• **Work order**
Set down exactly the lines below between the line holding "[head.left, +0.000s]" and the line holding "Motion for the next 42", inclusive; no other line belongs in the answer.

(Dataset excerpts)
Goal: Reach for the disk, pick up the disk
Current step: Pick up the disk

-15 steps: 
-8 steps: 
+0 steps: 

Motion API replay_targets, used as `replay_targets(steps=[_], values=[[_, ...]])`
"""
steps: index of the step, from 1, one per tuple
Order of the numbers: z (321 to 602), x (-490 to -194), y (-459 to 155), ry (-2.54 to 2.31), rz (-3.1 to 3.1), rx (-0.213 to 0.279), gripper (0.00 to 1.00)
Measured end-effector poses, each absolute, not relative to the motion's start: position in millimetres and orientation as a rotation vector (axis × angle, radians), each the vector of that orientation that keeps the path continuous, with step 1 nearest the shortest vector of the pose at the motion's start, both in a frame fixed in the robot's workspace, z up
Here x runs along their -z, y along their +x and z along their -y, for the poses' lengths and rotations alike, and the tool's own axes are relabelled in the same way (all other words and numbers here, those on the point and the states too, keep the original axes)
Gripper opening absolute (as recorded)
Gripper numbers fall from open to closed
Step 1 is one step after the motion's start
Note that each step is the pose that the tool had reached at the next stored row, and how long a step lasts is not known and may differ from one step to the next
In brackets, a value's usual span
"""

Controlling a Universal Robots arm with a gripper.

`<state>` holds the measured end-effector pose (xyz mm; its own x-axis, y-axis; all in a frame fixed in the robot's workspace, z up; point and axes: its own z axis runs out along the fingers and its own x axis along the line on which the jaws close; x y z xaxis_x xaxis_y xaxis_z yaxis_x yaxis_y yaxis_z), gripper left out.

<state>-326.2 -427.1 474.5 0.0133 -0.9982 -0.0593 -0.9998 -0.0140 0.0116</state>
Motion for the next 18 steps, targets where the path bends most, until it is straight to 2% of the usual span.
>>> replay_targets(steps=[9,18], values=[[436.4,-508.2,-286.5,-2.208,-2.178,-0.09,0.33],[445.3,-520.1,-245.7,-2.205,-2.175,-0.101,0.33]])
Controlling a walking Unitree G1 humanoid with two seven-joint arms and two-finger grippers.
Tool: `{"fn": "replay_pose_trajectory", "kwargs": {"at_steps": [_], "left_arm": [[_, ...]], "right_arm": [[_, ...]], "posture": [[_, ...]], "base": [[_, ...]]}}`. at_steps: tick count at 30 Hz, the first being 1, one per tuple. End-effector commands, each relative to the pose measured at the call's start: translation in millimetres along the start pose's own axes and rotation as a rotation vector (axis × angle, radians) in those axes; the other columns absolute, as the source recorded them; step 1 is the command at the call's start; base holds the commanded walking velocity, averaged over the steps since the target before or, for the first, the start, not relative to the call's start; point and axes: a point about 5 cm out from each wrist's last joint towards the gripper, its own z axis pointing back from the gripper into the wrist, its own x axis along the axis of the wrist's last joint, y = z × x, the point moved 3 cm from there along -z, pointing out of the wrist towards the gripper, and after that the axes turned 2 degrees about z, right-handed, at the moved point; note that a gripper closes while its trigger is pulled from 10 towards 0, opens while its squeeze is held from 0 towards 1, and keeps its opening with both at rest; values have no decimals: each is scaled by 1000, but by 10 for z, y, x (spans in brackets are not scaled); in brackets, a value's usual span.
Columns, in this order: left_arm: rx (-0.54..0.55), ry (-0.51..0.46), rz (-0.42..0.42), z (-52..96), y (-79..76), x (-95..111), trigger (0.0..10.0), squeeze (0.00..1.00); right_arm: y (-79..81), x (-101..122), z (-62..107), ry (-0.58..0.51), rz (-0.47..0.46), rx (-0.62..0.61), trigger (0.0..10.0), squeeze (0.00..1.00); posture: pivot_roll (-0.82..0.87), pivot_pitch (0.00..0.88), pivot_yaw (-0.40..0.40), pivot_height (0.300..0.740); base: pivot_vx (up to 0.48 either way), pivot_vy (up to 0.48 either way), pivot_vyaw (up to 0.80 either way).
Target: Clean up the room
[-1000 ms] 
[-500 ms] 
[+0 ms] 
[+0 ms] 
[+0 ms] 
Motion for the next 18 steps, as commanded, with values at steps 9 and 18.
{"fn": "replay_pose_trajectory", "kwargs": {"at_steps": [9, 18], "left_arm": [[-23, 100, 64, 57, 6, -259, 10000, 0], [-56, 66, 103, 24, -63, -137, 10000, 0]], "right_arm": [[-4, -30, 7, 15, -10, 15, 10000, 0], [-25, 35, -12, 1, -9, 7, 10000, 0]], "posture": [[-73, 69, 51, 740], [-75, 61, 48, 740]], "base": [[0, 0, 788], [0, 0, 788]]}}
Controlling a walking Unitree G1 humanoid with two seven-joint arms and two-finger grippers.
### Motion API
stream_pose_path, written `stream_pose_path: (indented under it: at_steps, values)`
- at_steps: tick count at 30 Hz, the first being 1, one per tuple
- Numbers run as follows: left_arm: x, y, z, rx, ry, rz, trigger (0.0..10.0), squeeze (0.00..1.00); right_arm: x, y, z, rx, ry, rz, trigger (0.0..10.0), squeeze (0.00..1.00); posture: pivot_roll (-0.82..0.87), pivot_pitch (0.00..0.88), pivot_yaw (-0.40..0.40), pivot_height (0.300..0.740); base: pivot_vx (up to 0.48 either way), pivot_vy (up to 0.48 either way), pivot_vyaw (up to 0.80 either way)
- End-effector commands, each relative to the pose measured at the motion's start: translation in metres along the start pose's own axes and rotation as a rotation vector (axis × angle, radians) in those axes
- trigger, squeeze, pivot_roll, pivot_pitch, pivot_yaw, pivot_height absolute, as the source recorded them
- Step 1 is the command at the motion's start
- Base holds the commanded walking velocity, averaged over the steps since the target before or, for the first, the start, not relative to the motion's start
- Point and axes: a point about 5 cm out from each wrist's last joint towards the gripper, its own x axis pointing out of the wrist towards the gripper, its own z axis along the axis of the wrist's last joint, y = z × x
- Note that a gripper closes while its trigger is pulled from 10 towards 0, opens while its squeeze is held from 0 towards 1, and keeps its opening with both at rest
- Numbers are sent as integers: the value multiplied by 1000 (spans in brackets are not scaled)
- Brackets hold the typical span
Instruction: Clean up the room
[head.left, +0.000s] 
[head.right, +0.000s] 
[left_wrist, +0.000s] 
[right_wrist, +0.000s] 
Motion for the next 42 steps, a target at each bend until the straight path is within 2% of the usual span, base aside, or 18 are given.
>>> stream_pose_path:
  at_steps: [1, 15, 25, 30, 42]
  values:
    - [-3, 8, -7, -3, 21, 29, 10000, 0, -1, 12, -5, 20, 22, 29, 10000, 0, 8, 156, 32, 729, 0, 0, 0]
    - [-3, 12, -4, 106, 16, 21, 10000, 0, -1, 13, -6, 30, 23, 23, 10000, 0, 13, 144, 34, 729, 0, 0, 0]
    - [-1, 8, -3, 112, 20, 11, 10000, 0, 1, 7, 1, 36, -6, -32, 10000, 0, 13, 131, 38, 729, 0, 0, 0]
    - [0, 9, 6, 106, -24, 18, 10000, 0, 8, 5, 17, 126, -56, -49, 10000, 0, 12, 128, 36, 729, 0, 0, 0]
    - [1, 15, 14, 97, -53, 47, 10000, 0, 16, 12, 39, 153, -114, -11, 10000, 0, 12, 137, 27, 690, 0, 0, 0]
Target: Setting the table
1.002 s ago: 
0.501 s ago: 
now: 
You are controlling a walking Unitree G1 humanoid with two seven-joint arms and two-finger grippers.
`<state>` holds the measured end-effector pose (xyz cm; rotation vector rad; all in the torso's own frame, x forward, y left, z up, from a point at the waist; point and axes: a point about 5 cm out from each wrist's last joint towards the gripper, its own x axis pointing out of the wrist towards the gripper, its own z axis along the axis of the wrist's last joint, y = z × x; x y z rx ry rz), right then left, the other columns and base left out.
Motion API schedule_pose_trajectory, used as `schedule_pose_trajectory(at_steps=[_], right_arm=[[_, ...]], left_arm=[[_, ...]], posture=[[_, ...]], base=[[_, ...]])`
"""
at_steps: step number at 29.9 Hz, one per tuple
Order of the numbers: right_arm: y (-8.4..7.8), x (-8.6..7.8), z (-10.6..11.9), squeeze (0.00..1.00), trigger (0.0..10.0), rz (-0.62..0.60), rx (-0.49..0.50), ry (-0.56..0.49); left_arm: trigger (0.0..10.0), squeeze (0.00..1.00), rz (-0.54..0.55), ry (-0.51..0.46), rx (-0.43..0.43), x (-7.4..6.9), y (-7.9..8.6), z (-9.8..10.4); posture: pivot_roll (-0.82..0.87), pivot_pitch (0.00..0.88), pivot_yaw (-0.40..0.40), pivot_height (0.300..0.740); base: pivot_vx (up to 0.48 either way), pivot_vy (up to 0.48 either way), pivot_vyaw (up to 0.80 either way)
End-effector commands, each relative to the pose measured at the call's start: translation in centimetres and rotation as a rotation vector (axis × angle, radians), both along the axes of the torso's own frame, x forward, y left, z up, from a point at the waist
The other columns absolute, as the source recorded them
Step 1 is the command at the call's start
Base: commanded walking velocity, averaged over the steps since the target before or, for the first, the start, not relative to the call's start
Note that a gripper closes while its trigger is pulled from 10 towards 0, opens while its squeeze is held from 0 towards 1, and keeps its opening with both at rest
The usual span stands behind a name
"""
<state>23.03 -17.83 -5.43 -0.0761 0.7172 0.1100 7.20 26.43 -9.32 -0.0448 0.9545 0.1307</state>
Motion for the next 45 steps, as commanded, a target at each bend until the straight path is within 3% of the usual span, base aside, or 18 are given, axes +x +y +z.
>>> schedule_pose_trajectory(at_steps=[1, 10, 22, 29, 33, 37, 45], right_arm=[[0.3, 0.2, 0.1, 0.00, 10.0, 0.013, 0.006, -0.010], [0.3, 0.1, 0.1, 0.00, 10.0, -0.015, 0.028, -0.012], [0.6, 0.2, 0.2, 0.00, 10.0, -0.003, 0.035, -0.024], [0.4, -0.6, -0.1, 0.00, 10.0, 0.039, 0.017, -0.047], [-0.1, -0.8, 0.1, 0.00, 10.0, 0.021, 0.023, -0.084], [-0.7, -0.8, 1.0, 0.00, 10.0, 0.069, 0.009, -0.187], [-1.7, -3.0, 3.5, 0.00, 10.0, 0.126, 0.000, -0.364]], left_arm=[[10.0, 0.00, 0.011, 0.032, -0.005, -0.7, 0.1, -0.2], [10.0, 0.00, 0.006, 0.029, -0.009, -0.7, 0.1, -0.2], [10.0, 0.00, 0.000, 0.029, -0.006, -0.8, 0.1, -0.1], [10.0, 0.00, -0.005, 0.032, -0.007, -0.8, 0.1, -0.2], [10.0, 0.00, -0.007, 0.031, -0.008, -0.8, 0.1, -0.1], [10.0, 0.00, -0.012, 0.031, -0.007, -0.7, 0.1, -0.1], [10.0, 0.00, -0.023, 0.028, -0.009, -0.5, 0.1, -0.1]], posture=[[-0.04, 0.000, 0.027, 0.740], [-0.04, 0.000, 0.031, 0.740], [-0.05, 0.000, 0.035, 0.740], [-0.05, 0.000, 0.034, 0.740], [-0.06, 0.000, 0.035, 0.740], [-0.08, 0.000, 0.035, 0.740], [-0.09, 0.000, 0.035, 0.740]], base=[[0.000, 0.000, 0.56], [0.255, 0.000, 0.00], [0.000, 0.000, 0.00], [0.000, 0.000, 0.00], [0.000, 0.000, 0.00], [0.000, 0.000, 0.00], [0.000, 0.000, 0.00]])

• **Output for this task**
[head.left, +0.000s] 
[head.right, +0.000s] 
[left_wrist, +0.000s] 
[right_wrist, +0.000s] 
Motion for the next 42 steps, a target at each bend until the straight path is within 2% of the usual span, base aside, or 18 are given.

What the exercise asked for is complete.